15:28:18 <dmcbride> everyone can info
15:28:20 <jose_lausuch> Greg_E_: do you agree?
15:28:39 <Greg_E_> if these are floating ip tests
15:28:55 <Greg_E_> what can scenario owners do to blacklist them from running
15:28:58 <dmcbride> #info jose_lausuch says:  all the yardstick 'reds' that I see are showing the same error:ssh.py:256 DEBUG Ssh is still unavailable: SSHError("Exception <class 'paramiko.ssh_exception.NoValidConnectionsError'> was raised during connect. Exception value is: NoValidConnectionsError(None, 'Unable to connect to port 22 on  or 10.118.101.195'
15:29:19 <jose_lausuch> Greg_E_: we did that for bgpvpn test case, where floating ips are not supported
15:29:35 <Greg_E_> do you need to do it
15:29:37 <jose_lausuch> but maybe no one is taking a look at the jenkins logs
15:29:46 <Greg_E_> or is it something that we can do ourselves
15:29:49 <dali`> As I mentioned before, we also see these issues which cause 2/3 of all functest/yardstick runs to fail for ARMBand.

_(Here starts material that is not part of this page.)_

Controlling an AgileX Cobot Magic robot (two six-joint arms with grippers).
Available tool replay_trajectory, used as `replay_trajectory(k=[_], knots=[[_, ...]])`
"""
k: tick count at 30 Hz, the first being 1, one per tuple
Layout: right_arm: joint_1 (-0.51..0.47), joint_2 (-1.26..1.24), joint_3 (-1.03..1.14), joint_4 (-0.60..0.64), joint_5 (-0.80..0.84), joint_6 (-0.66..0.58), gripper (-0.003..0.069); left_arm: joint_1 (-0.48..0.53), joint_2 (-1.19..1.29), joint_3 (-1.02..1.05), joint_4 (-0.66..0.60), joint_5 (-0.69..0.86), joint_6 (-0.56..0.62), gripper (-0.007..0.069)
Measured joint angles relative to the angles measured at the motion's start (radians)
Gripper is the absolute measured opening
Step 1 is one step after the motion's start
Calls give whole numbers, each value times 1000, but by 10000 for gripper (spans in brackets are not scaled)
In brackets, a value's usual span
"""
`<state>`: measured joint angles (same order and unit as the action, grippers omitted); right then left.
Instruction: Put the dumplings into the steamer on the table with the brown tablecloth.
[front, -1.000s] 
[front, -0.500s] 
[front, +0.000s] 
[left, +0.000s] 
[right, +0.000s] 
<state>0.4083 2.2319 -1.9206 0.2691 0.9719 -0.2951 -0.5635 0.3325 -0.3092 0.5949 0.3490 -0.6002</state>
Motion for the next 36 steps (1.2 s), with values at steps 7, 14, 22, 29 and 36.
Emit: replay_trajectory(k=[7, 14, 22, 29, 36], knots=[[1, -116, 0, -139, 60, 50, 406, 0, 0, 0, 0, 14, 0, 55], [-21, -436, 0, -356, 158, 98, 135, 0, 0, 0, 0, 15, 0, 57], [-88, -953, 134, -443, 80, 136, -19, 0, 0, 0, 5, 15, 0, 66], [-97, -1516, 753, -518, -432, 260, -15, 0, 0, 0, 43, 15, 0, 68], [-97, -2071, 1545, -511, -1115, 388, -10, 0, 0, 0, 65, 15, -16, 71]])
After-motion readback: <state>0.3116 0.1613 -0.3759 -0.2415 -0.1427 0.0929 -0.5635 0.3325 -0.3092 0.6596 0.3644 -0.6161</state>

15:29:53 <jose_lausuch> Greg_E_: yes, you need to specifiy which test cases to run for your scenario
15:29:57 <jose_lausuch> and change a yaml file in yardstick
15:30:03 <Greg_E_> ok
15:30:08 <bryan_att> be aware that the SSH failure may be a timing issue; ssh does not go active immediately; I have has to put delays or loops in my tests to avoid false negatives
15:30:10 <Greg_E_> I’ll let the team know
15:30:14 <dmcbride> #info Greg_E_ asks:  if these are floating ip tests, what can scenario owners do to blacklist them from running
15:30:45 <bryan_att> but floating IPs work fine in Apex and JOID
15:30:59 <jose_lausuch> bryan_att: not in all the scenarios
15:31:01 <bryan_att> with SSH or any other open port
15:31:09 <jose_lausuch> I think odl_l3 also had some issues
15:31:14 <jose_lausuch> or even onos sometimes, I dont remember
15:31:35 <jose_lausuch> but I think that is the responsability of the scenario owners
15:31:41 <jose_lausuch> to have a look at and take action
15:31:47 <jose_lausuch> not the fuel/yardstick team
15:31:56 <jose_lausuch> we can just report
15:32:19 <dmcbride> jose_lausuch: so, this is a matter of scenario owners selecting the correct set of tests?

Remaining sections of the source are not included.